Domain hosting, buy domain names & web page promotion services
  

 Home
Red Hat Linux 8.0: The Official Red Hat Linux Reference Guide
PrevNext

Chapter 8. TCP Wrappers and xinetd

Controlling access to network services can be a challenge. Firewalls are useful for controlling access in and out of a particular network, but they can be difficult to configure. TCP wrappers and xinetd control access to services by hostname and IP addresses. In addition, these tools also include logging and utilization management capabilities that are easy to configure.

What Are TCP Wrappers?

TCP wrappers is installed by default with a server-class installation of Red Hat Linux 8.0, and provides access control to a variety of services. Most modern network services, such as SSH, Telnet, and FTP, make use of TCP wrappers, a program that is designed to stand guard between an incoming request and the requested service.

The idea behind TCP wrappers is that client requests to server applications are "wrapped" by an authenticating service, allowing a greater degree of access control and logging for anyone attempting to use the service.

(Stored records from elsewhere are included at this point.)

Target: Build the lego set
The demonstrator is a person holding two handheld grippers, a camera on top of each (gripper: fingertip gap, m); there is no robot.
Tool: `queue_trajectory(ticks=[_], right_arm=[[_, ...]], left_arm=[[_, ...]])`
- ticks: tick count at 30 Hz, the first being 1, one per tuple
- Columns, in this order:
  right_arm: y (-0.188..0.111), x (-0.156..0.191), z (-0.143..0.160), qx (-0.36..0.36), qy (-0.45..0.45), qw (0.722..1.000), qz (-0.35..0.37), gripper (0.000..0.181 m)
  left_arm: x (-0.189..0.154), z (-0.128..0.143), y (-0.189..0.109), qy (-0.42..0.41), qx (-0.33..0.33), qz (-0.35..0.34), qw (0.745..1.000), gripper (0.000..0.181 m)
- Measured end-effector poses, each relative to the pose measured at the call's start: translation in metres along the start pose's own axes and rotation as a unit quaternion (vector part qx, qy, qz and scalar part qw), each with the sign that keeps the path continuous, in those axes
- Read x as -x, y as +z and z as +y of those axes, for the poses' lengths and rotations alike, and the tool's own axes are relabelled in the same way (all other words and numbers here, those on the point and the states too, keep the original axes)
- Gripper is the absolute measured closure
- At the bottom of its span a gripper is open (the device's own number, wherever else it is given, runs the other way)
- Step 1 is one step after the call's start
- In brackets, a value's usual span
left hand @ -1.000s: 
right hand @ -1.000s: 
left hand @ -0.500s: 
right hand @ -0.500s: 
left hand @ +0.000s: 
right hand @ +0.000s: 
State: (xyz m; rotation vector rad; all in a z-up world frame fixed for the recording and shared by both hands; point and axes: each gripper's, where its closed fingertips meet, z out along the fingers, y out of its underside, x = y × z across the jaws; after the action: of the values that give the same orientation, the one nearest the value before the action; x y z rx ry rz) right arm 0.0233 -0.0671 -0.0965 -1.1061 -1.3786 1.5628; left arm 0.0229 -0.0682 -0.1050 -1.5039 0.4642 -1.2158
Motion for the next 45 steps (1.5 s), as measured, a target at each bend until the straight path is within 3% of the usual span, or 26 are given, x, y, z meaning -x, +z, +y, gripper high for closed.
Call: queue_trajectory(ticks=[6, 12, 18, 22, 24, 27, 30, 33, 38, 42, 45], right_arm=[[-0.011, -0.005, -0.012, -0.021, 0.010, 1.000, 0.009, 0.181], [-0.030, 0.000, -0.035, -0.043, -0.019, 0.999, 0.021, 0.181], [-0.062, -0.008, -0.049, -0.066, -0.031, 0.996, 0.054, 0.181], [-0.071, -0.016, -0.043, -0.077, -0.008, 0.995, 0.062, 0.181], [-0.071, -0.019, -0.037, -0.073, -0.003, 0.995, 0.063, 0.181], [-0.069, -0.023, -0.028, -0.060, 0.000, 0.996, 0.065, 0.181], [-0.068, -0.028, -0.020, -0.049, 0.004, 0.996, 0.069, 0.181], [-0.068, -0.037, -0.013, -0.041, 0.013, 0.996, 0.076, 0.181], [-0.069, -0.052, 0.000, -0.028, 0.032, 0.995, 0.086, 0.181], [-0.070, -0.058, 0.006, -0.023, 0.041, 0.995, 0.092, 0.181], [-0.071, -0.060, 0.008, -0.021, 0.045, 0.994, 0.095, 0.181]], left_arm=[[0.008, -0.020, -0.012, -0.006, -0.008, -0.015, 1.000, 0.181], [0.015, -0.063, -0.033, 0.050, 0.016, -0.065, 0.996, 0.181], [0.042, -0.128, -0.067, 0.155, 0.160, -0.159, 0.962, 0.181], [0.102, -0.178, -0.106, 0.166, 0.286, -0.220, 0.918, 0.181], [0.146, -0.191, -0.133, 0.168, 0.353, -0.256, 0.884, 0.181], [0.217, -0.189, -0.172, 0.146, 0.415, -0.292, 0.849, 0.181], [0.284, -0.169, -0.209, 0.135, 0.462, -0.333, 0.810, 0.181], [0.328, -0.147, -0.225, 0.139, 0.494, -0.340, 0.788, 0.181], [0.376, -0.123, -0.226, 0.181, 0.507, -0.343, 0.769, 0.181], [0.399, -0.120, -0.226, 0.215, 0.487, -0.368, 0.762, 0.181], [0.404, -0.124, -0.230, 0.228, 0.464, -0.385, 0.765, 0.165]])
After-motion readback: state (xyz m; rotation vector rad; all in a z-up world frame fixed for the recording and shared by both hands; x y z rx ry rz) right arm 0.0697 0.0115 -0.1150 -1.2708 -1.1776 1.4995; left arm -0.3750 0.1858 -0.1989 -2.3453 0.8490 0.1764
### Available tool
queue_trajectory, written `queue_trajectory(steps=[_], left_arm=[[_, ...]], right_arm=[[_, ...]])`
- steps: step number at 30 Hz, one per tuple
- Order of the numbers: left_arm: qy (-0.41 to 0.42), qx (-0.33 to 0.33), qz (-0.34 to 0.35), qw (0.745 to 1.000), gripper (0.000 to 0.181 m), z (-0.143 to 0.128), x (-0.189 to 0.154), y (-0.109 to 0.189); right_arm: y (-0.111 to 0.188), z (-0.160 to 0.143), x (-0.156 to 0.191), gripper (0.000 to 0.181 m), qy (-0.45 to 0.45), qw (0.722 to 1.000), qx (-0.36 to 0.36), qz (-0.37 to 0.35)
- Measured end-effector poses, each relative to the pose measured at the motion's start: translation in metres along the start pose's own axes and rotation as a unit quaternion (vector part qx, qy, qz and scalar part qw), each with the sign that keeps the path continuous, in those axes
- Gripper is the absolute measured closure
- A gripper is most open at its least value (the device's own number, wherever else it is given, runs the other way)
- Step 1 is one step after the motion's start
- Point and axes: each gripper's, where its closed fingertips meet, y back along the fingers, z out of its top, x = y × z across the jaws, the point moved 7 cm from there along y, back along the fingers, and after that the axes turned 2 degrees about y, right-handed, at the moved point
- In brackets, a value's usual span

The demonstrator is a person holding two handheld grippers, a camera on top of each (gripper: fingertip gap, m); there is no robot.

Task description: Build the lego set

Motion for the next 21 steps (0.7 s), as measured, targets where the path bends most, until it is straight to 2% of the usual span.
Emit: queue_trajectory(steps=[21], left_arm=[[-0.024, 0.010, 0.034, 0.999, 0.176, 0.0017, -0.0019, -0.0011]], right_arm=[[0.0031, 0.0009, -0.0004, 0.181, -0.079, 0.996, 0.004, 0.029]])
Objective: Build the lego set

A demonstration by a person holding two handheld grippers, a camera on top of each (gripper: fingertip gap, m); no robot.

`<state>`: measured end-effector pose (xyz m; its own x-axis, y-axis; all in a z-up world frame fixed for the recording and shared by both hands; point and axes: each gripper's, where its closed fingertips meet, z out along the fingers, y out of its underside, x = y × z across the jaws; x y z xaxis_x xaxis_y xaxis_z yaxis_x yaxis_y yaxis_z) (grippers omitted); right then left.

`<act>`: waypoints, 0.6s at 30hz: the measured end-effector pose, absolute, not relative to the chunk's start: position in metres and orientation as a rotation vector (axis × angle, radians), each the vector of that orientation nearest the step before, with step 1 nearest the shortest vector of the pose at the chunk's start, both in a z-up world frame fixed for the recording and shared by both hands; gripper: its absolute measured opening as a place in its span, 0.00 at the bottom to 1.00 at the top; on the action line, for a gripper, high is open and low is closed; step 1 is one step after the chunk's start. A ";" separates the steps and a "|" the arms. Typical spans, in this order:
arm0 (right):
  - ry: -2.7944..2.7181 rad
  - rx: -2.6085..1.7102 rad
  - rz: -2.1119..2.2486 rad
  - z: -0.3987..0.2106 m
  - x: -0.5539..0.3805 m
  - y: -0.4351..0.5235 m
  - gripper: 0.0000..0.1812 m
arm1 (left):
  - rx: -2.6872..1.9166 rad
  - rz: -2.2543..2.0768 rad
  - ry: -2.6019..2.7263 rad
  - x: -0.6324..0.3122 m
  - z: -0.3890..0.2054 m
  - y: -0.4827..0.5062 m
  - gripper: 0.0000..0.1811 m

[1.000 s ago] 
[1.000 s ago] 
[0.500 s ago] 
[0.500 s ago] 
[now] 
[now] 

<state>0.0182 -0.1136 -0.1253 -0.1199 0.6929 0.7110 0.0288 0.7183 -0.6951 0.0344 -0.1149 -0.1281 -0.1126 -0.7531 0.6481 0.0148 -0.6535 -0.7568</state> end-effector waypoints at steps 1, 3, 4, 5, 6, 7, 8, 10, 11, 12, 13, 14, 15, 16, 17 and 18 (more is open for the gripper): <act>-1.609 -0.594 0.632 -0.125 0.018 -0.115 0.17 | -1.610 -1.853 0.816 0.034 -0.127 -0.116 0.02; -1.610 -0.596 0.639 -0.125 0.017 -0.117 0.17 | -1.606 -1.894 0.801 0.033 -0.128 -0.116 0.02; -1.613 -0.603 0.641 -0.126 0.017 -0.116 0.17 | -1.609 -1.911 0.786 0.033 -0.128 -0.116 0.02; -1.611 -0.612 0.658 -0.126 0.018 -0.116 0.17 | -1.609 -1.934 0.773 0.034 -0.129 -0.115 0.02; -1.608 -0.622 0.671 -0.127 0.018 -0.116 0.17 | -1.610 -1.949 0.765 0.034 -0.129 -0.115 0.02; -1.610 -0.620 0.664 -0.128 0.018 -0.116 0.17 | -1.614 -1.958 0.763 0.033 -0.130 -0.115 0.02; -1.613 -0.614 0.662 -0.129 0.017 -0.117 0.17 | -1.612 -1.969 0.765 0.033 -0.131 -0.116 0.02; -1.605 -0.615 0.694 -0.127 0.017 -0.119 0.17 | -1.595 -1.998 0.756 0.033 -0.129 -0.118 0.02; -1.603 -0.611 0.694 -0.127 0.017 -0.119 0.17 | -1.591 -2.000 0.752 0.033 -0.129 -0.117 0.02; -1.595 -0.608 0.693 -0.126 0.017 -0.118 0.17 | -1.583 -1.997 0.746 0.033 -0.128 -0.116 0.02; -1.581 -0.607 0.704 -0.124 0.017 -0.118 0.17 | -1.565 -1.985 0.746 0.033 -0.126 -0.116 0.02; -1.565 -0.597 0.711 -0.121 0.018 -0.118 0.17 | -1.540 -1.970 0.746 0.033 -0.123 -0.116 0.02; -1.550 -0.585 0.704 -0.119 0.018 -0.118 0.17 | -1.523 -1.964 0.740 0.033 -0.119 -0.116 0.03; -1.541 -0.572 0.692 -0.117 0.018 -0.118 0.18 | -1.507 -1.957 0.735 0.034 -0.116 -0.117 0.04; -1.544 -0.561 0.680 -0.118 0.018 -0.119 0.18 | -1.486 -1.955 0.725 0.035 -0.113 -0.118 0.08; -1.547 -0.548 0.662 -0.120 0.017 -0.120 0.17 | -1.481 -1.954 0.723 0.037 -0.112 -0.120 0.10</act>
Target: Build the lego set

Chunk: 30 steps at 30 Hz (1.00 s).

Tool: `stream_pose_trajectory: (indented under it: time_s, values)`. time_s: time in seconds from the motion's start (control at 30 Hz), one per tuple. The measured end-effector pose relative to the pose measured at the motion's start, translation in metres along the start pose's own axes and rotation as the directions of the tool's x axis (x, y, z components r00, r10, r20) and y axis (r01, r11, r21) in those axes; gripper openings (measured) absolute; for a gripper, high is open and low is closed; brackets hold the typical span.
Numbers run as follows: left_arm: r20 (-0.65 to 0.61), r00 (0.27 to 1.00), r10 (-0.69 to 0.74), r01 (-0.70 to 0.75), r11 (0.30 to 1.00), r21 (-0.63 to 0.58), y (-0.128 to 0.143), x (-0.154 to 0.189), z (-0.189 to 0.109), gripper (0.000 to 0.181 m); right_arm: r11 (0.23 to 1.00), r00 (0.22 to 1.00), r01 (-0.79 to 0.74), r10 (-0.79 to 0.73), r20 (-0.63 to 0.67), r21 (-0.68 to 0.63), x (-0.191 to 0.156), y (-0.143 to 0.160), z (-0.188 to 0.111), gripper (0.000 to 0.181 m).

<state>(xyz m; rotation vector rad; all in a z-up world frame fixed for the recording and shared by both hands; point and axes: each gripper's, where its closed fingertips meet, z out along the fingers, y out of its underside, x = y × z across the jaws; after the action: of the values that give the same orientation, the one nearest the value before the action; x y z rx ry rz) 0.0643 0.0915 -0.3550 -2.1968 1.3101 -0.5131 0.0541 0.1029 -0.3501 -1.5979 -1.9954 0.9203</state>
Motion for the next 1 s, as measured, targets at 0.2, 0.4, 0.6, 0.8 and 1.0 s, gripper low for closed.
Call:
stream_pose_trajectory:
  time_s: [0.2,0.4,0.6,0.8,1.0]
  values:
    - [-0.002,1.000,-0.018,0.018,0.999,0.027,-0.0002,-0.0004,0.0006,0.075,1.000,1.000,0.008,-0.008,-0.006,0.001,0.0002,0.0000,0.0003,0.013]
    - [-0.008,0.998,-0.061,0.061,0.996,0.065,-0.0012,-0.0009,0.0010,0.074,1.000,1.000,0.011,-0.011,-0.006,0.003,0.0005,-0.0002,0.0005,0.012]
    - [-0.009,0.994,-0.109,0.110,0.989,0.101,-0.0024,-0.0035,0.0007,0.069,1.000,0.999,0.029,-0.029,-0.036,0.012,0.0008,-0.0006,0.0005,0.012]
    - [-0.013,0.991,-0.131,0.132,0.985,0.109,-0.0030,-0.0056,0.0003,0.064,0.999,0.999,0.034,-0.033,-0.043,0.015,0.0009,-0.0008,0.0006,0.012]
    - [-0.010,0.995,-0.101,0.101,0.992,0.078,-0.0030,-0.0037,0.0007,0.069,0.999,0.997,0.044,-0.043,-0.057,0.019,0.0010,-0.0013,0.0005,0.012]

The functionality behind TCP wrappers is provided by libwrap.a, a library that network services, such as xinetd, sshd, and portmap, are compiled against. Additional network services, even networking programs you may write, can be compiled against libwrap.a to provide this functionality. Red Hat Linux bundles the necessary TCP wrapper programs and library in the tcp_wrappers-<version> RPM file.

TCP Wrapper Advantages

When a user attempts to gain client access to a network service that is using TCP wrappers, a small wrapper program reports the name of the service requested and the client's host information. The wrapper program does not directly send any information back to the client, and after the access control directives are satisfied, the wrapper is unloaded and frees up its resources. The client and the server can then resume actions without further wrapper intervention.

TCP wrappers provide two basic advantages over other network service control techniques:

  • The connecting client is unaware that TCP wrappers are in use. — Legitimate users will not notice anything different, and attackers never receive any additional information about why their attempted connections have failed.

  • TCP wrappers operate separately from the applications the wrapper program protects. — This allows many server applications to share a common set of configuration files for simpler management.

PrevHomeNext
Additional ResourcesUpHost-Based Access Control Lists
 

 

 

 

Buy domain name by 895cheap-domain.com |  Web site ranking and promotion 

Disclaimer: For authoritative source or latest update to this documentation, please refer to http://www.redhat.com/docs/manuals/linux/

 
Quotes: So different are the colours of life, as we look forward to the future, or backward to the past; and so different the opinions and sentiments which this contrariety of appearance naturally produces, that the conversation of the old and young ends generally with contempt or pity on either side.